Revision as of 22:48, 16 October 2019


Software Innovation

The software designed by the 2019 Rice iGEM team uses a genetic algorithm to optimize RNA thermometers for a given temperature range by maximizing the base-pairing and secondary structure change within said range. A Python 3 library called Distributed Evolutionary Algorithms in Python (DEAP) provides the components to build the genetic algorithm. Another library named Scalable Concurrent Operations in Python (SCOOP) parallelizes evaluation of potential candidates, allowing for quick turnover in candidate selection. NuPack is used to evaluate base pairing and secondary structure. The advantage of our program over traditional design processes lies in its speed and automated nature. It allows for the creation and testing of a library of RNA thermometers optimized for a custom temperature range without requiring access to sophisticated technical expertise. For iGEM teams that require temperature-dependent components not present in the existing literature, this would be an expeditious way to provide wetlab candidates for testing.

<

General procedure used by the software

  1. For each base of the complement of the context containing the RBS, create three other permutations which have that base mutated. All of these permutations combined form the initial population. The baseline is defined as the full sequence containing the context before the variable region, the variable region which is the complement of the RBS-containing context, and the RBS-containing context.
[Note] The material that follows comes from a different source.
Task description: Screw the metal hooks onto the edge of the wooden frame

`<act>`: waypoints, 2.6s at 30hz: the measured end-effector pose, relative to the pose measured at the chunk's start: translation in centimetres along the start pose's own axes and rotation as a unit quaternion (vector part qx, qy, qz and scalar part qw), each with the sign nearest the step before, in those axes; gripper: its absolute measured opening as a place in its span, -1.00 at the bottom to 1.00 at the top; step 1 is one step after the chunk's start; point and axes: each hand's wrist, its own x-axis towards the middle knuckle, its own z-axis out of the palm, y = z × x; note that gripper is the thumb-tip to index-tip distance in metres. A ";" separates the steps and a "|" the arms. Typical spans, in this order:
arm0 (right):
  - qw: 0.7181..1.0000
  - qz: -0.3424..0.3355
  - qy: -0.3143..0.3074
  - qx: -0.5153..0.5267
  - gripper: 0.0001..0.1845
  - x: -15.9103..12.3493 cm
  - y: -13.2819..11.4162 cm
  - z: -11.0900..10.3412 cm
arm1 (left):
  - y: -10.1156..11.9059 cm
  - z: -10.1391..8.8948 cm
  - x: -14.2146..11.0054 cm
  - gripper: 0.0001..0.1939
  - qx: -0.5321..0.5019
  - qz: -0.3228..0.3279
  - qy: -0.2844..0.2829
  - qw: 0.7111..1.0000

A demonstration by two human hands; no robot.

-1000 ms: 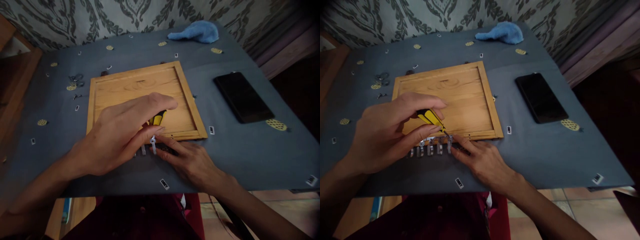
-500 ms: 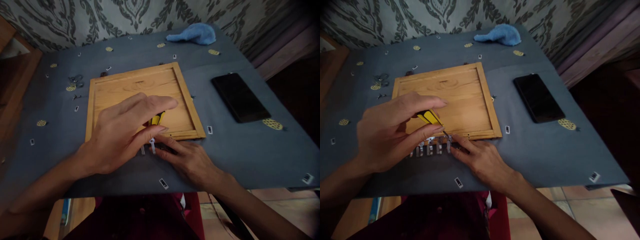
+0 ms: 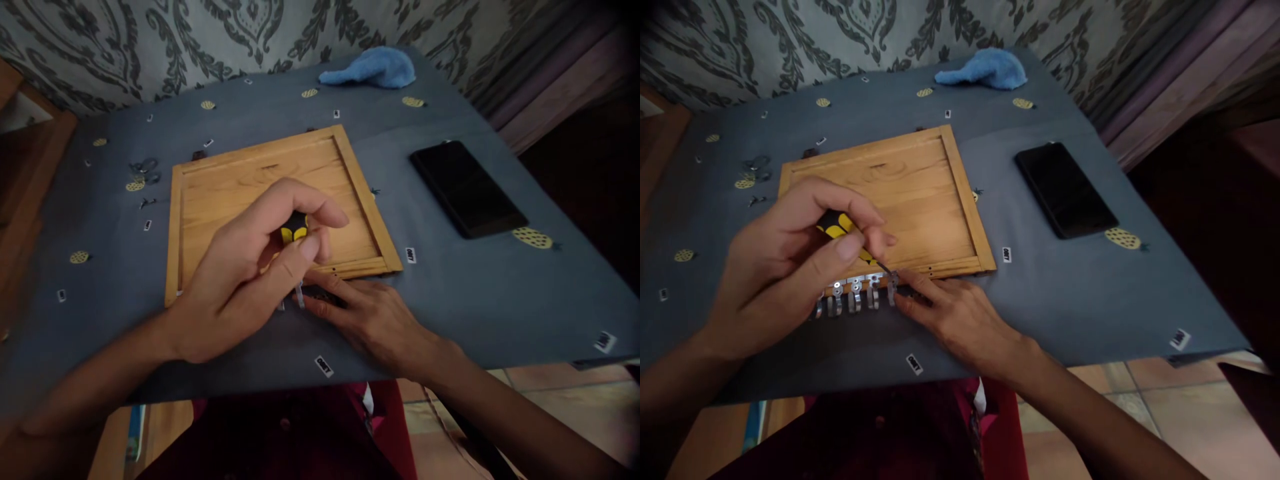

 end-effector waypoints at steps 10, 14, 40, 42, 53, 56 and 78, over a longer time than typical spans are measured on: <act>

  2. Running the NuPack command complexes -T + TEMPERATURE°C + -material rna -pairs -mfe -quiet on an input file containing the sequence to be tested produces a umber of files which contain the base-pairing probabilities and minimum free energy secondary structures of the given sequence.

Percentage base pair optimization algorithm

  1. The .ocx-ppairs file outputted by the command above consists in part of a list of every base and the base(s) which it has a > 0.001 probability of base pairing with by position number. Find the base pairings where one of the bases is in the RBS-containing region and add up the probabilities corresponding to that base pairing. The nature of this NuPack command should prevent duplicates. Then, subtract the probability that these bases are unpaired.

  2. Subtract the number of base pairings at the higher temperature from the number of base pairings at the lower temperature. We want to maximize the number of RBS-base pairings that disappear as the temperature increases from 25°C to 30°C. The resulting number is the base-pairing fitness value.

Secondary structure change optimization algorithm

  1. The .ocx-mfe file outputted by the command above contains the dot-parentheses representation of the minimum free energy secondary structure of the given sequence at the given temperature.

  2. Find the Levenshtein distance between the strings representing the dot-parentheses representation at the two different temperatures. The Levenshtein distance measures the number of changes needed to transform one string into another. The resulting numerical value will serve as a proxy for the degree of change in secondary structure between the two temperatures.